La longévité de l’œuvre de William Shakespeare est avant tout due à l’aisance avec laquelle sa plume traverse les genres, maîtrisant toujours parfaitement la langue anglaise. Dans la plupart des cas, ses pièces peuvent être adaptées en des films passionnants, comme l’ont prouvé à maintes reprises ses deux disciples principaux Laurence Olivier et Kenneth Branagh. Cependant, la dernière époque faste de l’engouement pour Shakespeare au cinéma remonte aux années 1990, avec seulement quelques tentatives moyennement convaincantes depuis, comme le Beaucoup de bruit pour rien de Joss Whedon sorti il y a près de deux ans. Cette nouvelle adaptation de Macbeth ne risque guère de changer la donne. Les intrigues machiavéliques qui rythment cette lutte acharnée pour le pouvoir nous paraissent même assez peu propices au transfert sur grand écran. Car aucune des versions précédentes, qu’elle soit de Orson Welles ou de Roman Polanski, ne compte parmi les pièces maîtresses de la filmographie de l’auteur. Celle de Justin Kurzel devrait même passer inaperçu, tellement elle ne nous a inspiré que de l’indifférence, face à un spectacle aussi creux que tonitruant.

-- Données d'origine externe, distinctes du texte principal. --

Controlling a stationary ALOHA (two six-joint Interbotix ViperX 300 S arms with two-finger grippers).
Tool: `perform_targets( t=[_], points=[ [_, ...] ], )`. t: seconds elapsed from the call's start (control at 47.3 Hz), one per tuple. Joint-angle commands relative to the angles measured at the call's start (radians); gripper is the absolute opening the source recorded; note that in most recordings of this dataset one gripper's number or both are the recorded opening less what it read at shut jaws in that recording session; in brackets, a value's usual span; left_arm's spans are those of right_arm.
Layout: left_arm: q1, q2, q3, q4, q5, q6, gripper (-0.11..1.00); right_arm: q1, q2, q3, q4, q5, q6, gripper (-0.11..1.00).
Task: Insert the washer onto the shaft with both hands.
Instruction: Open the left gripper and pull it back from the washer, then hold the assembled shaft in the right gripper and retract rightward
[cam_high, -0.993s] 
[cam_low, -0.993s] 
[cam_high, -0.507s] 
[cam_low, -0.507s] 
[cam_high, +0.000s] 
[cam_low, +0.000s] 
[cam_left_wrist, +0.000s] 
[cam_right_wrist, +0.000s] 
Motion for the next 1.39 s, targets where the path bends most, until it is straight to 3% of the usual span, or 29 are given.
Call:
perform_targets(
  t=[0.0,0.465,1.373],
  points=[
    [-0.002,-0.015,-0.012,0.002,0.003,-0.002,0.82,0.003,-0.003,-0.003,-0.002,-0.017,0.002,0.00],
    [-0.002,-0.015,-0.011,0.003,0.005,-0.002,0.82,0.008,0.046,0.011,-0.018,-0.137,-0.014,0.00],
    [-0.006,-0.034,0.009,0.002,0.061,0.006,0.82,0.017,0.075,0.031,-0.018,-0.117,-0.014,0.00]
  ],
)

Synopsis : L’Ecosse est au bord de la guerre civile. Le comte Macbeth, fidèle au roi tandis que d’autres aristocrates cèdent à la trahison, vient de remporter une bataille importante. Trois oracles lui annoncent alors qu’il montera un jour sur le trône. Passablement séduit par cette prophétie, Macbeth en fait part à son épouse, qui élabore tout de suite un plan pour accélérer l’ascension de son mari au pouvoir. Quand le roi fait escale dans le village de Macbeth, ce dernier commet le régicide et accuse le prince héritier du crime. Désormais souverain, Macbeth ne pourra pas jouir longtemps de son statut, à cause de la rivalité croissante des autres comtes.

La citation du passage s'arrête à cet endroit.